This guide covers everything you need to work with existing benchmarks in DecisionFocusedLearningBenchmarks.jl: generating datasets, assembling DFL pipeline components, applying algorithms, and evaluating results.
A benchmark bundles a problem family (an instance generator, a combinatorial solver, and a statistical model architecture) into a single object. It provides everything needed to run a Decision-Focused Learning experiment out of the box, without having to create each component from scratch. Three abstract types cover the main settings:
AbstractBenchmark: static problems (one instance, one decision)AbstractStochasticBenchmark{exogenous}: stochastic problems (type parameter indicates whether uncertainty is exogenous)AbstractDynamicBenchmark: sequential / multi-stage problems
The sections below explain what changes between these settings. For most purposes, start with a static benchmark to understand the core workflow.
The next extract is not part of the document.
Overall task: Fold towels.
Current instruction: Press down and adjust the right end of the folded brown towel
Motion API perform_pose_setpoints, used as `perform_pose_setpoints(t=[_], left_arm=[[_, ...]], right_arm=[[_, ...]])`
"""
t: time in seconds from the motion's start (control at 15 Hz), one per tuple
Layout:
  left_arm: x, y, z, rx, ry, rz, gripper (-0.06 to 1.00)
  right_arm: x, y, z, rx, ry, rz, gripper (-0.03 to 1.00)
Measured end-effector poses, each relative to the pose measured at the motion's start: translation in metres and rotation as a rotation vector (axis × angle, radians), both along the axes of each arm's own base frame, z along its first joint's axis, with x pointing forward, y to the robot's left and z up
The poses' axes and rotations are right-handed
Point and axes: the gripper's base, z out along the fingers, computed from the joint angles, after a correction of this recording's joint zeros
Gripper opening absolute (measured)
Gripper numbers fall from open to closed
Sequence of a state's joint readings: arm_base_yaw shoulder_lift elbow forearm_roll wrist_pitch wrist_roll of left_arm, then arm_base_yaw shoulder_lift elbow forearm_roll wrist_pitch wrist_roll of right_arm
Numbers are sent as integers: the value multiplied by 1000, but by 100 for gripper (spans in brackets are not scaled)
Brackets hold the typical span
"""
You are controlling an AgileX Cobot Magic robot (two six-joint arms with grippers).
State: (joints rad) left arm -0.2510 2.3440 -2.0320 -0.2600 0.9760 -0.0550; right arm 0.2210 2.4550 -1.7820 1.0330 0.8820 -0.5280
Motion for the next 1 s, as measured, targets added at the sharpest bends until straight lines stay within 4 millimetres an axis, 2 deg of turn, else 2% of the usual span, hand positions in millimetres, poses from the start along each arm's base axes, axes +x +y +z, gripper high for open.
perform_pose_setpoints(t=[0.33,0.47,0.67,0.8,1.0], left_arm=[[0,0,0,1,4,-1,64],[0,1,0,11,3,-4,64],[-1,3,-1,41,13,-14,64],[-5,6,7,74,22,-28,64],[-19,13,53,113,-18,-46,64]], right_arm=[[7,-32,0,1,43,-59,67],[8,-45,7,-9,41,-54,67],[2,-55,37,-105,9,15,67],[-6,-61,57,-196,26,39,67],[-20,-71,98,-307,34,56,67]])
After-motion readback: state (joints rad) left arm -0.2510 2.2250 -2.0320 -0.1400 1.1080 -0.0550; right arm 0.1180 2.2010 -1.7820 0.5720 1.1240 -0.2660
Every benchmark exposes three key methods. For any static benchmark:
bench = ArgmaxBenchmark()
model = generate_statistical_model(bench; seed=0) # Flux model
maximizer = generate_maximizer(bench) # combinatorial oracle
dataset = generate_dataset(bench, 100; seed=0) # Vector{DataSample}generate_statistical_model: returns an untrained neural network that maps input featuresxto cost parametersθ.generate_maximizer: returns a callable(θ; context...) -> ythat solves the combinatorial problem given cost parameters.generate_dataset: returns labeled training data as aVector{DataSample}.
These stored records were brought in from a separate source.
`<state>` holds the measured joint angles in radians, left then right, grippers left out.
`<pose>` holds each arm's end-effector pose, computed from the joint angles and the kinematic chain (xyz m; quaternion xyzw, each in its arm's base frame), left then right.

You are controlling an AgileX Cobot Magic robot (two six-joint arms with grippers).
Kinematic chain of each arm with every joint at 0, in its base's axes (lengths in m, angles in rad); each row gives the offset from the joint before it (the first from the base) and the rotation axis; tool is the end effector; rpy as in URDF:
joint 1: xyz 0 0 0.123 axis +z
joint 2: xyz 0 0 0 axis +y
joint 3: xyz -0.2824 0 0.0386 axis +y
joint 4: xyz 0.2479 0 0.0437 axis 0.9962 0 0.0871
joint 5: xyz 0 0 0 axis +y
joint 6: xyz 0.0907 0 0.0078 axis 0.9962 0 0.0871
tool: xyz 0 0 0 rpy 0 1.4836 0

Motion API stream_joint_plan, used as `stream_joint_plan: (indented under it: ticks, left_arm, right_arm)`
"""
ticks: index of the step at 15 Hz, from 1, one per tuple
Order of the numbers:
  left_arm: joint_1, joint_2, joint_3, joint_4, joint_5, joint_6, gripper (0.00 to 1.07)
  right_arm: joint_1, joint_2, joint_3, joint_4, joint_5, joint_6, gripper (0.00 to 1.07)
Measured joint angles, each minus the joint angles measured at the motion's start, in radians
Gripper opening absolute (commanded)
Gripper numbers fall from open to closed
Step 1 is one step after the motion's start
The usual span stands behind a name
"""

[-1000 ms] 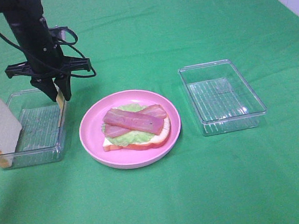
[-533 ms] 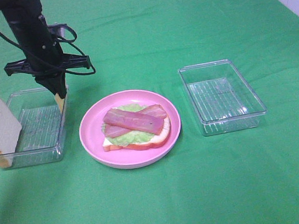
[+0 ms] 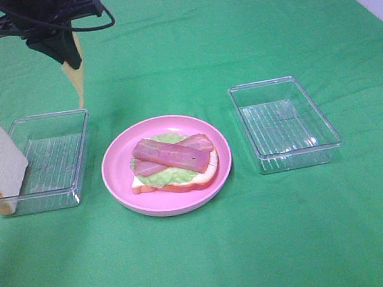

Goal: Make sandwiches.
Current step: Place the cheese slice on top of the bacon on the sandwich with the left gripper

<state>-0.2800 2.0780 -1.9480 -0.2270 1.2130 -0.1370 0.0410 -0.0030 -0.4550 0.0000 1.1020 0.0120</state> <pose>0.4277 -0.1430 0.2779 0.0476 0.9804 -0.1408 0.1295 -0.0023 -0.0001 0.2613 -0.0127 0.8741 0.0129 0.4854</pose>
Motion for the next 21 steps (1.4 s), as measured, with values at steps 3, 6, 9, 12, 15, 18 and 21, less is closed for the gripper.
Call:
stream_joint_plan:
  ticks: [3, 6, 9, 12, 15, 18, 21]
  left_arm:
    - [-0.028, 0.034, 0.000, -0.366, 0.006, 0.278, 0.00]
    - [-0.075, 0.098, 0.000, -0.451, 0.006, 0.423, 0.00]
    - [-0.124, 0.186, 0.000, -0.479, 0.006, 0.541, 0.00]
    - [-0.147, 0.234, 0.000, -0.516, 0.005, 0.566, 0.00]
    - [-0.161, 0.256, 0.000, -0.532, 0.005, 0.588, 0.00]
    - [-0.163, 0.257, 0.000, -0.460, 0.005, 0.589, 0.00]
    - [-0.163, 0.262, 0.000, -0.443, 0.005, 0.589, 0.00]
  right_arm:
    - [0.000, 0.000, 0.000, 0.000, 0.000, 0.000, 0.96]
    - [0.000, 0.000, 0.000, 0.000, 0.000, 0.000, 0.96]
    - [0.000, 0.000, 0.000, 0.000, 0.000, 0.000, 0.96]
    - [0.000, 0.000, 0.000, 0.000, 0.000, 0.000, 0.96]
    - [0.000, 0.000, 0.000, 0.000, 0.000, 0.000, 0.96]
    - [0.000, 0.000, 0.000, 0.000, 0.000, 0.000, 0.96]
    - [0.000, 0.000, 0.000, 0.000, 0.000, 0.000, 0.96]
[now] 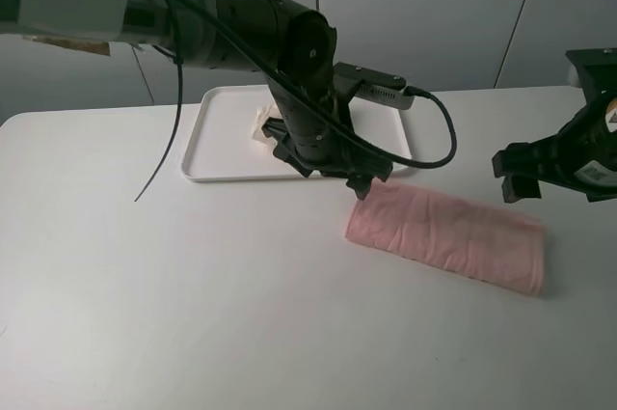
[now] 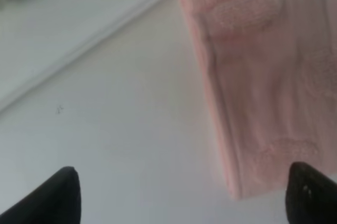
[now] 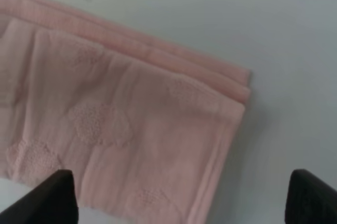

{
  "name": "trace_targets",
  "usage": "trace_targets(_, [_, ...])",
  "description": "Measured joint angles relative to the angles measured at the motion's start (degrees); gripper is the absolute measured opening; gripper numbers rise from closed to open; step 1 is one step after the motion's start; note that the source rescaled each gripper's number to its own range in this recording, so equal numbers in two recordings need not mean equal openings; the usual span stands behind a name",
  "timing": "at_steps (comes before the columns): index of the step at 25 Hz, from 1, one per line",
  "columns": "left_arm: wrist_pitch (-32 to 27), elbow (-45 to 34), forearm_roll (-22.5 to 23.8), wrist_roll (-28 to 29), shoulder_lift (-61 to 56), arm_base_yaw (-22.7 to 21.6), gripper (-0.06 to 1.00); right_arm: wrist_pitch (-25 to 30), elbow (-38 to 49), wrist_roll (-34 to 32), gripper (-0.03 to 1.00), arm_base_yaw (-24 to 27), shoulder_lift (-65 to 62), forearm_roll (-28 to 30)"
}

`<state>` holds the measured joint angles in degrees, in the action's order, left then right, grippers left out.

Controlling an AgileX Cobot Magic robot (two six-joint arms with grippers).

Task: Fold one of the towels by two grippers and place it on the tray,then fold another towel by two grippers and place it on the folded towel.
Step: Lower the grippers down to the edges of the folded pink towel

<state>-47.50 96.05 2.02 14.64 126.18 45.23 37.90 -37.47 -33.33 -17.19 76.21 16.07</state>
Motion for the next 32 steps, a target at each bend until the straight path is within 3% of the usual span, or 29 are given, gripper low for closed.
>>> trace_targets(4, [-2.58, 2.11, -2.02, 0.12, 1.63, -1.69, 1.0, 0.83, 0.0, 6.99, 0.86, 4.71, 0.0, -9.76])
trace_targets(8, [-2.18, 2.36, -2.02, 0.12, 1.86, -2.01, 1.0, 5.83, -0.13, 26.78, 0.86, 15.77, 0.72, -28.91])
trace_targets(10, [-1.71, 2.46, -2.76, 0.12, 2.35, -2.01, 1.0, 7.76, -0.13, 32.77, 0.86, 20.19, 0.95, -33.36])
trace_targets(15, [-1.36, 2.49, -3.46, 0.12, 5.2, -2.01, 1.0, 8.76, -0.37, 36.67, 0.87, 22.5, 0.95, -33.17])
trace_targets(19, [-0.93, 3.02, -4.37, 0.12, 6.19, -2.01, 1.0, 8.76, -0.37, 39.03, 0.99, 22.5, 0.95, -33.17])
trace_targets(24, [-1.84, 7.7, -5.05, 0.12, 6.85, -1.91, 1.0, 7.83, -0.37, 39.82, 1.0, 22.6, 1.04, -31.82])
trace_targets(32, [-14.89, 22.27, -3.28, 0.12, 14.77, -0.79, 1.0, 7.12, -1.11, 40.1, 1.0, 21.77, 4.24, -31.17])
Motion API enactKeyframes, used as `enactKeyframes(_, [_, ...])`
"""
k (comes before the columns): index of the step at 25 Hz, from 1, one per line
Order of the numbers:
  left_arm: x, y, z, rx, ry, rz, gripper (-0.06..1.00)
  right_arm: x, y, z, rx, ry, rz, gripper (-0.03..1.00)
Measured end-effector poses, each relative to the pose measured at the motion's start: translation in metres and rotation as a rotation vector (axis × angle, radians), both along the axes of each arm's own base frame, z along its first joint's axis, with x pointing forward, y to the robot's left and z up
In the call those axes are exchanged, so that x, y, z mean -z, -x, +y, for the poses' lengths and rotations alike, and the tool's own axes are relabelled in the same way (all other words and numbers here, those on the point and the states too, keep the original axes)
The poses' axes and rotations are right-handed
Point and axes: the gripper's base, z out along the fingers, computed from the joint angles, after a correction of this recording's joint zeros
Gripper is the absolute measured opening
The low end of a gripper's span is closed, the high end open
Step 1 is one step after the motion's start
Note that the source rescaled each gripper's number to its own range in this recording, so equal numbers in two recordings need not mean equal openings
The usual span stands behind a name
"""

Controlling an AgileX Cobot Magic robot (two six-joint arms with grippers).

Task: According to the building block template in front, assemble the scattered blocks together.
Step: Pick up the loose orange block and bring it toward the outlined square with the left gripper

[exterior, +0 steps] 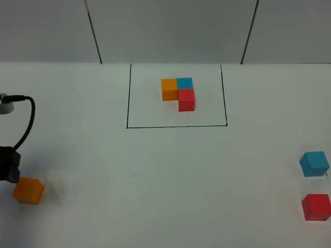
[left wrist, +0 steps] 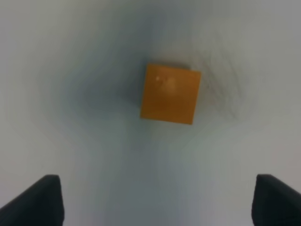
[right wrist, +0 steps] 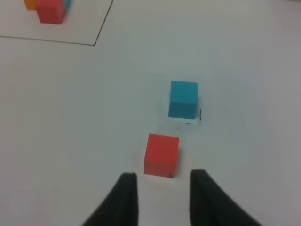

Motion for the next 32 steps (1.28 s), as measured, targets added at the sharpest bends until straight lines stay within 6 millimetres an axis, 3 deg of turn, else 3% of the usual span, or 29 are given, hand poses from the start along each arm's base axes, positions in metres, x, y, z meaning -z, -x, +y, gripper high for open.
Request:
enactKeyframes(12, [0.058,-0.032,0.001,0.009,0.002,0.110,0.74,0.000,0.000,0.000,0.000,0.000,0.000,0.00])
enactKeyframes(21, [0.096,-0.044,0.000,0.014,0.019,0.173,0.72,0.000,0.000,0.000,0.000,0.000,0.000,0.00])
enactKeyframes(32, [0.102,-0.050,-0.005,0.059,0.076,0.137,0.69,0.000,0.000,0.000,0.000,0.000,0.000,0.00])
At inference time these two pieces compose naturally as an end-to-end policy:
θ = model(sample.x) # predict cost parameters
y = maximizer(θ; sample.context...) # solve the optimization problemAll data in the package is represented as DataSample objects.
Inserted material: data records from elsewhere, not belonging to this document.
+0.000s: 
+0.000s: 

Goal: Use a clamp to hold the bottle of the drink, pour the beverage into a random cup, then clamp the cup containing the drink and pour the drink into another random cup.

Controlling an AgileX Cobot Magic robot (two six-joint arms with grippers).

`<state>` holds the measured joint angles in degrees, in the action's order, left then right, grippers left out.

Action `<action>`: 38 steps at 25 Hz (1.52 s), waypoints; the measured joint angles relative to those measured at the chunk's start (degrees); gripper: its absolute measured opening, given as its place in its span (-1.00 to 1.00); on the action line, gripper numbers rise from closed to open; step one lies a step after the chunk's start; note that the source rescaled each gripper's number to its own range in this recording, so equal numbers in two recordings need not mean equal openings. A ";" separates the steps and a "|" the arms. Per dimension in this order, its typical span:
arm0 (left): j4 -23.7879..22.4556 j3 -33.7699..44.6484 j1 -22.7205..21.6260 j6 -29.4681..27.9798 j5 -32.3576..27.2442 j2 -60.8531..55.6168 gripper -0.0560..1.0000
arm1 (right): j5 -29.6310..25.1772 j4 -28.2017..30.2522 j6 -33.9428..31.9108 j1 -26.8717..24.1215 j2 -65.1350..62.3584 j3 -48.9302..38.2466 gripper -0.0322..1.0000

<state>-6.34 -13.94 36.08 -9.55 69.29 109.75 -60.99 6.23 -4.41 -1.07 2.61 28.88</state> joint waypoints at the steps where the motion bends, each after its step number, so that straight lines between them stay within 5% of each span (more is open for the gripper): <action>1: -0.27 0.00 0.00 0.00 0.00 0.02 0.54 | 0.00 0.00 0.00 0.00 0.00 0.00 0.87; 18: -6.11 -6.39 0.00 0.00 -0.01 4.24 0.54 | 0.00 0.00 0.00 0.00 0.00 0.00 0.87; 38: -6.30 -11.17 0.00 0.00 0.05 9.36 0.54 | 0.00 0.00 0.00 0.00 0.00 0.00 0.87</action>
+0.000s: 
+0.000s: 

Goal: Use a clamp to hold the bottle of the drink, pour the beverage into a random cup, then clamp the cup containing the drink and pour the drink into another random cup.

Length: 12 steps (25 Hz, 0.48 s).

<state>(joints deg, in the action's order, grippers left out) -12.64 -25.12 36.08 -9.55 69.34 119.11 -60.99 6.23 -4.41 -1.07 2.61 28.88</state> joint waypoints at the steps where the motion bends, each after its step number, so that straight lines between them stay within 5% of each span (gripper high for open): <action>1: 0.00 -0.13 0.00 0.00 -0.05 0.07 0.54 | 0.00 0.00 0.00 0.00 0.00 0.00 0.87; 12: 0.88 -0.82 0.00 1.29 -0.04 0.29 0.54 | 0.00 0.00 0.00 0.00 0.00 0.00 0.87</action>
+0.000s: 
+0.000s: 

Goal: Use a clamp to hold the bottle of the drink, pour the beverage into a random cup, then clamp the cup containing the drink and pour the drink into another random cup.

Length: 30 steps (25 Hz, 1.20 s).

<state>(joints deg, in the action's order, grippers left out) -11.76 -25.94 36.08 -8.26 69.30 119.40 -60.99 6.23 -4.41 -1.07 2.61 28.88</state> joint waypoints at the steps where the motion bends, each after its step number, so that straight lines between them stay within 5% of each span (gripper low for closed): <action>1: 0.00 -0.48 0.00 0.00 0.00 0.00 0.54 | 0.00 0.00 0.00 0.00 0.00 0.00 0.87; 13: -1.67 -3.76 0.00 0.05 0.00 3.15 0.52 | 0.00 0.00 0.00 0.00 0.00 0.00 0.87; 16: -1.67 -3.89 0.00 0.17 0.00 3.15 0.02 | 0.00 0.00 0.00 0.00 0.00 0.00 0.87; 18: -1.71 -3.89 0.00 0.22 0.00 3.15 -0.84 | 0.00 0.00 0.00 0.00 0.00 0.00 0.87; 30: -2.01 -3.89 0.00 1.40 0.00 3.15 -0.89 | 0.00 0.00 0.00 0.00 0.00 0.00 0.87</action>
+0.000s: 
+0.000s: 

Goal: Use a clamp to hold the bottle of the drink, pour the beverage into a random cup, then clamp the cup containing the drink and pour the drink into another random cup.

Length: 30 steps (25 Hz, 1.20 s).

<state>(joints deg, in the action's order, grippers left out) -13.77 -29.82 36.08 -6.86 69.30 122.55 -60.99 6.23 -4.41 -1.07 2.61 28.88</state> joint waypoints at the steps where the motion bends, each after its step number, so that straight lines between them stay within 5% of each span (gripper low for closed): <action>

| Field | Type | Description |
|---|---|---|
x |
any | Input features (fed to the statistical model) |
θ |
any | Intermediate cost parameters |
y |
any | Output decision / solution |
context |
NamedTuple |
Solver kwargs spread into maximizer(θ; sample.context...) |
extra |
NamedTuple |
Non-solver data (scenario, reward, step, …), never passed to the solver |
Not all fields are populated in every sample, depending on the setting. For convenience, named entries inside context and extra can be accessed directly on the sample via property forwarding:
sample.instance # looks up :instance in context first, then in extra
sample.scenario # looks up :scenario in context first, then in extraFor static benchmarks (<:AbstractBenchmark), generate_dataset may compute a default ground-truth label y if the benchmark implements it:
bench = ArgmaxBenchmark()
dataset = generate_dataset(bench, 100; seed=0) # Vector{DataSample} with x, y, contextYou can override the labels by providing a target_policy:
my_policy = sample -> DataSample(; sample.context..., x=sample.x, y=my_algorithm(sample.instance))
dataset = generate_dataset(bench, 100; seed=0, target_policy=my_policy)For AbstractStochasticBenchmark{true} benchmarks the default call returns unlabeled samples, each sample carries one scenario in sample.extra.scenario:
bench = StochasticVehicleSchedulingBenchmark()
dataset = generate_dataset(bench, 20; seed=0) # y = nothingRequest multiple scenarios per instance with nb_scenarios:
dataset = generate_dataset(bench, 20; seed=0, nb_scenarios=5)
# returns 20 × 5 = 100 samplesTo compute labels, wrap your algorithm as a target_policy:
anticipative = generate_anticipative_solver(bench) # (scenario; kwargs...) -> y
policy = (sample, scenarios) -> [
DataSample(; sample.context..., x=sample.x,
y=anticipative(ξ; sample.context...))
for ξ in scenarios
]
labeled = generate_dataset(bench, 20; seed=0, nb_scenarios=5, target_policy=policy)Dynamic benchmarks use a two-step workflow:
bench = DynamicVehicleSchedulingBenchmark()
# Step 1: create environments (reusable across experiments)
envs = generate_environments(bench, 10; seed=0)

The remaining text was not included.